Assignment 6 – Backgammon:   a remote player
1 Design, Build and Test

Assignment 6 – Backgammon: a remote player

Due Wednesday 5/5 5:00pm for the testing deliverables and Friday 5/7 11:59pm for the code deliverables

1 Design, Build and Test

Implement a remote player adapter that, given either of your backgammon players from assignment 5 (or a new player that you might implement later), plays that player’s strategy over the network.

Your adapter should read JSON inputs from a TCP/IP port whose details (IP and port number) are provided on stdin. That is, your program will not receive boards and other such information on stdin as you have been doing until now. Instead, it should expect a JSON value on stdin that will inform it how to connect over the network to the game. This is the format of the initial message, where number is a JSON number and string is a JSON string.

network-config

 ::= 

{ "host" : string, "port" : number }

Starting with this assignment, in addition to the constraints required by the JSON specification, any JSON value that’s transmitted over the network may not have any newline characters in the object. Moreover, transmitted JSON values should be separated by a newline. That is, there there may be other whitespace between JSON values, but there must be at least one newline.

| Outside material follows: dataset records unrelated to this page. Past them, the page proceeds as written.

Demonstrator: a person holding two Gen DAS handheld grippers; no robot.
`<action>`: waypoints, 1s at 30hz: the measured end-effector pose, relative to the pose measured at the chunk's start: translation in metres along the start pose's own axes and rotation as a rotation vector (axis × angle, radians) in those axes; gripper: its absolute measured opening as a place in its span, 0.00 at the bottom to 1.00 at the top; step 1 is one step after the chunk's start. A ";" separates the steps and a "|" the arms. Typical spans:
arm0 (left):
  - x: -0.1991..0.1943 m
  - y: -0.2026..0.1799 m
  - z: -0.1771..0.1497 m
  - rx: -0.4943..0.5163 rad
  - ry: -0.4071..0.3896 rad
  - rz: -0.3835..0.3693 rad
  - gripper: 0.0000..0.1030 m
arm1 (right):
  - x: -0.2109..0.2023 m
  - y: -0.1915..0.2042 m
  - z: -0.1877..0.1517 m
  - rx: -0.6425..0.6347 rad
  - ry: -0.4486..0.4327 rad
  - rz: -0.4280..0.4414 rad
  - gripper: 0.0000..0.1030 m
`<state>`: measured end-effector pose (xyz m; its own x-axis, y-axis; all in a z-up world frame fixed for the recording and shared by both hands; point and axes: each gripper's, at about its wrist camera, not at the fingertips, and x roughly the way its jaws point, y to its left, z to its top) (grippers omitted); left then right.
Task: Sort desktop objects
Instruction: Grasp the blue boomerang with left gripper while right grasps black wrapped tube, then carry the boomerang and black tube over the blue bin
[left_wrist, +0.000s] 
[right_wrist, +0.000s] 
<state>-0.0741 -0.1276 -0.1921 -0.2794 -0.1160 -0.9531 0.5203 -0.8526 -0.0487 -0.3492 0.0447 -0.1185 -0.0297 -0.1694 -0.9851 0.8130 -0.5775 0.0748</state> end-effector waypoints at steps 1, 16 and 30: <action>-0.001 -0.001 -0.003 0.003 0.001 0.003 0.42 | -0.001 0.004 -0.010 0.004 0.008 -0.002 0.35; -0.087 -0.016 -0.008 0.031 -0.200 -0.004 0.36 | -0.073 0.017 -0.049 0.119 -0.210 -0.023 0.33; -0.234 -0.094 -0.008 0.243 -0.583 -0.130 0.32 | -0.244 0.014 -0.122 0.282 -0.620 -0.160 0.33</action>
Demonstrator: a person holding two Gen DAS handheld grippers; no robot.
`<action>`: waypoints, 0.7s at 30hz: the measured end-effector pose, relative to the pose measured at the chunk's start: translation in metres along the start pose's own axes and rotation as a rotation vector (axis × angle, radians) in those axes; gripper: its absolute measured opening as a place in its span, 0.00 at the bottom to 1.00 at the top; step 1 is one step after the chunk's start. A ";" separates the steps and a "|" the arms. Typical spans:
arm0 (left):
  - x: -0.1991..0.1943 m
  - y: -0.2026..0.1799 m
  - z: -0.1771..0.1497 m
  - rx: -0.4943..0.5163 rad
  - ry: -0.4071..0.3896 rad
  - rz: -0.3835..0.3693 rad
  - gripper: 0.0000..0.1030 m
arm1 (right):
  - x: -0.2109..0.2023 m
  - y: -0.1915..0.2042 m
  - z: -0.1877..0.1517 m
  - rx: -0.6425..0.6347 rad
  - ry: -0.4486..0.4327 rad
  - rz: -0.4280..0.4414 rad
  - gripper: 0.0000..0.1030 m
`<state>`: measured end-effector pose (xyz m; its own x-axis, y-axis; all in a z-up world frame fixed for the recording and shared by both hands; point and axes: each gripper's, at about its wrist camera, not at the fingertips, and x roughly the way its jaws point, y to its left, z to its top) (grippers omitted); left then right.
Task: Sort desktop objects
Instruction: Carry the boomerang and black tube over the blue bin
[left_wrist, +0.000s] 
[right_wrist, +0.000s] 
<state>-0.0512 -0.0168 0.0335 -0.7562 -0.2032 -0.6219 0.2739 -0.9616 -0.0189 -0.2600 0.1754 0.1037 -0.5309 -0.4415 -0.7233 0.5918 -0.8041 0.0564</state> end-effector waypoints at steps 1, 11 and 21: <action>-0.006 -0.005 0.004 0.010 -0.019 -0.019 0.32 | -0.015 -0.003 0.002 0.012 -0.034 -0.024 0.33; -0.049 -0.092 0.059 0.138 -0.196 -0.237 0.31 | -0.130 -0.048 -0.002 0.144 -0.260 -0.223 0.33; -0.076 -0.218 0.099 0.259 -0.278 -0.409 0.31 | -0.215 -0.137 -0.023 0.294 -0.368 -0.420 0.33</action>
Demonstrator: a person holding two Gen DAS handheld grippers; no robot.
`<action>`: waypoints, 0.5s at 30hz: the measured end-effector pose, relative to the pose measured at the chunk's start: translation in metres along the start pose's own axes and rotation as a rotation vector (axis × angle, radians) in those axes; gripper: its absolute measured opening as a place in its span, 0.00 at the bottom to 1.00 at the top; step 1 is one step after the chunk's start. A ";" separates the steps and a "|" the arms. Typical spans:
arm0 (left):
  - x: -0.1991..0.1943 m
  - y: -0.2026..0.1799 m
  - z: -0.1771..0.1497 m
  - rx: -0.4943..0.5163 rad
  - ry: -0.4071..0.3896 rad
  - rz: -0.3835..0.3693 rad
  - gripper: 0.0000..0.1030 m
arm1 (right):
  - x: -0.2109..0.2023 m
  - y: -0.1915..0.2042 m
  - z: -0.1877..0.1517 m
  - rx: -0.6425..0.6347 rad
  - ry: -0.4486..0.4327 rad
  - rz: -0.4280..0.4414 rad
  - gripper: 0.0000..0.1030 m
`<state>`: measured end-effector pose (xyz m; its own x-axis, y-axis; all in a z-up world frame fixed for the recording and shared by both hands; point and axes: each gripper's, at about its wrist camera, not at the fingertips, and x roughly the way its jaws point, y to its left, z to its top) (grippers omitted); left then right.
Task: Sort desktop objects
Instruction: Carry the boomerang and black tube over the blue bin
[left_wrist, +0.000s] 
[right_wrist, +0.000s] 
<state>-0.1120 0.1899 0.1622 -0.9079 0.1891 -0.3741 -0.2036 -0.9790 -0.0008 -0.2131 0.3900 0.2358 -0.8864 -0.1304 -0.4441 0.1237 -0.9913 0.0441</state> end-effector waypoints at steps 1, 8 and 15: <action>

This restriction is to accommodate python’s JSON library, which seems to require either using the library in a complex way or knowing where the end of the object is before parsing begins.

Once your player receives network-config on stdin, it should connect to the already-running server at the given network address. Ater the player has connected to the given host and port it should expect messages matching input to appear and it should respond with the appropriate element of the output message. These messages correspond to the operations that your player implemented in assignment 5.

input

 ::= 

"name"

 | 

{ "start-game" : [ color, string ] }

 | 

{ "take-turn" : [ board, dice ] }

 | 

{ "end-game" : [ board, boolean ] }

output

 ::= 

{ "name" : string }

 | 

"okay"

 | 

{ "turn" : [ [ cpos, cpos ], ... ] }

boolean

 ::= 

true

 | 

false

That is, when the player sees the message "name" it must respond with one that has the member "name". When it sees a message with the member "start-game", it must respond with the JSON string "okay". When it sees a message with the member "take-turn", it must respond with the JSON that has the member "turn". And finally when is sees a message with the member "end-game", it must also respond with the string "okay".

Testing Deliverables: In your team’s GitHub repository, create a directory named "Deliverables/6/6.1/" and deposit five test cases there. The format for these test cases is identical to the format for assignment 5, but the test cases must be different to count.

You will receive up to ten points for your tests, two points for each valid pair of input and output files.

Code Deliverables: In the same "Deliverables/6/6.1" directory in your team’s GitHub, place a Makefile for your remote player adapter. As usual make should produce run. The run executable will then be supplied the networking information.

You will receive up to fifty points for your remote player adapter depending on how many tests its test driver passes.